Your objective
Your answer should consist of the lines in the data below that contain "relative".

Stored data
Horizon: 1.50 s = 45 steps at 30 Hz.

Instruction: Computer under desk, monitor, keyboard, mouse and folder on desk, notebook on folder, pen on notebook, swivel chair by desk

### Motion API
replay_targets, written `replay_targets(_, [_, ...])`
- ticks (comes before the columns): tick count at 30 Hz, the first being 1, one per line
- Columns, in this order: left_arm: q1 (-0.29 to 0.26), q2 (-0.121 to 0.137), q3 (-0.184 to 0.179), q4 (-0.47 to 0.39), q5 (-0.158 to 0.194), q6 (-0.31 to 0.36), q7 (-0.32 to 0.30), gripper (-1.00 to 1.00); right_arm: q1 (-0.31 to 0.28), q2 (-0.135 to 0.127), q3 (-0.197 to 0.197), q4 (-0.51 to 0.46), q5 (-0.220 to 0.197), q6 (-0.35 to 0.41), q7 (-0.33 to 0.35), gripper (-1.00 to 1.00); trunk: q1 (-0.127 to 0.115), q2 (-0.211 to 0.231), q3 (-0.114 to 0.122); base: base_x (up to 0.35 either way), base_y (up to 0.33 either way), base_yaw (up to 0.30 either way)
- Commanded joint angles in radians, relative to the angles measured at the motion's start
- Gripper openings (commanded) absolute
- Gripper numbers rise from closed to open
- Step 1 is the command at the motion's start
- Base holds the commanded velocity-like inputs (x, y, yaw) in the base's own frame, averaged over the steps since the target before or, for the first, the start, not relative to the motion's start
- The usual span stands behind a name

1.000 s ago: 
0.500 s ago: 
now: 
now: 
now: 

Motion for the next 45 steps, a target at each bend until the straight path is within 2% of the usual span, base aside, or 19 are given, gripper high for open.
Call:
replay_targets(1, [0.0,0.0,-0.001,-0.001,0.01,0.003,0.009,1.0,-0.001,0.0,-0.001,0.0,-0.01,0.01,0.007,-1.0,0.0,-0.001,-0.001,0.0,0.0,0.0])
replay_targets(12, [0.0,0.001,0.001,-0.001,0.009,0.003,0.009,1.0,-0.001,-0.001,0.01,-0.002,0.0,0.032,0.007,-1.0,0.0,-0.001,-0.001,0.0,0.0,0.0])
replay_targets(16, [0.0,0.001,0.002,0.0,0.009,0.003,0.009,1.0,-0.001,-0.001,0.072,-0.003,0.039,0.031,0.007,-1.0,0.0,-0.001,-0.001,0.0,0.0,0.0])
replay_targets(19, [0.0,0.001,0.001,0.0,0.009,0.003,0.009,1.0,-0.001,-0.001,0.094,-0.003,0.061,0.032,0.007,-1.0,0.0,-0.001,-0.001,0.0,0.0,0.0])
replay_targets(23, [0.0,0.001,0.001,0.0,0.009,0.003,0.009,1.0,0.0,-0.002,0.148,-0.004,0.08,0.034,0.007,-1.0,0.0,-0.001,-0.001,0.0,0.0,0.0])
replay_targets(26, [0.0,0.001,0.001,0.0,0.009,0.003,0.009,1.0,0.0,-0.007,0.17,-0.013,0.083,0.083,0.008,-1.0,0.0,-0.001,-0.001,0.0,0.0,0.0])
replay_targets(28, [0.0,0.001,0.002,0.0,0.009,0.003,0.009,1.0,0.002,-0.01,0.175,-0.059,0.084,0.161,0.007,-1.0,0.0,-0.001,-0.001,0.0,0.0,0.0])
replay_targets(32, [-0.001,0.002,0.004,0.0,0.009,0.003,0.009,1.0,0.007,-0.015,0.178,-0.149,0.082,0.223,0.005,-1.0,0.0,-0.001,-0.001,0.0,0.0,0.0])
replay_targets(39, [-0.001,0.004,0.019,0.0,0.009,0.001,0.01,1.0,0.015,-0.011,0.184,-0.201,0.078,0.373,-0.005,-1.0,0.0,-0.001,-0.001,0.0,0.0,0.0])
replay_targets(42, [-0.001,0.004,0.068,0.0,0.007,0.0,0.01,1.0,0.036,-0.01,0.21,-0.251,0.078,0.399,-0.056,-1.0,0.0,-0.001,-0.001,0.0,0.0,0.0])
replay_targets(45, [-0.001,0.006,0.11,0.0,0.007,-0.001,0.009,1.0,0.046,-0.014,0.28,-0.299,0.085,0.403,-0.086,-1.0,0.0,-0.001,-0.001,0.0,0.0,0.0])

The completed task
- Commanded joint angles in radians, relative to the angles measured at the motion's start
- Base holds the commanded velocity-like inputs (x, y, yaw) in the base's own frame, averaged over the steps since the target before or, for the first, the start, not relative to the motion's start

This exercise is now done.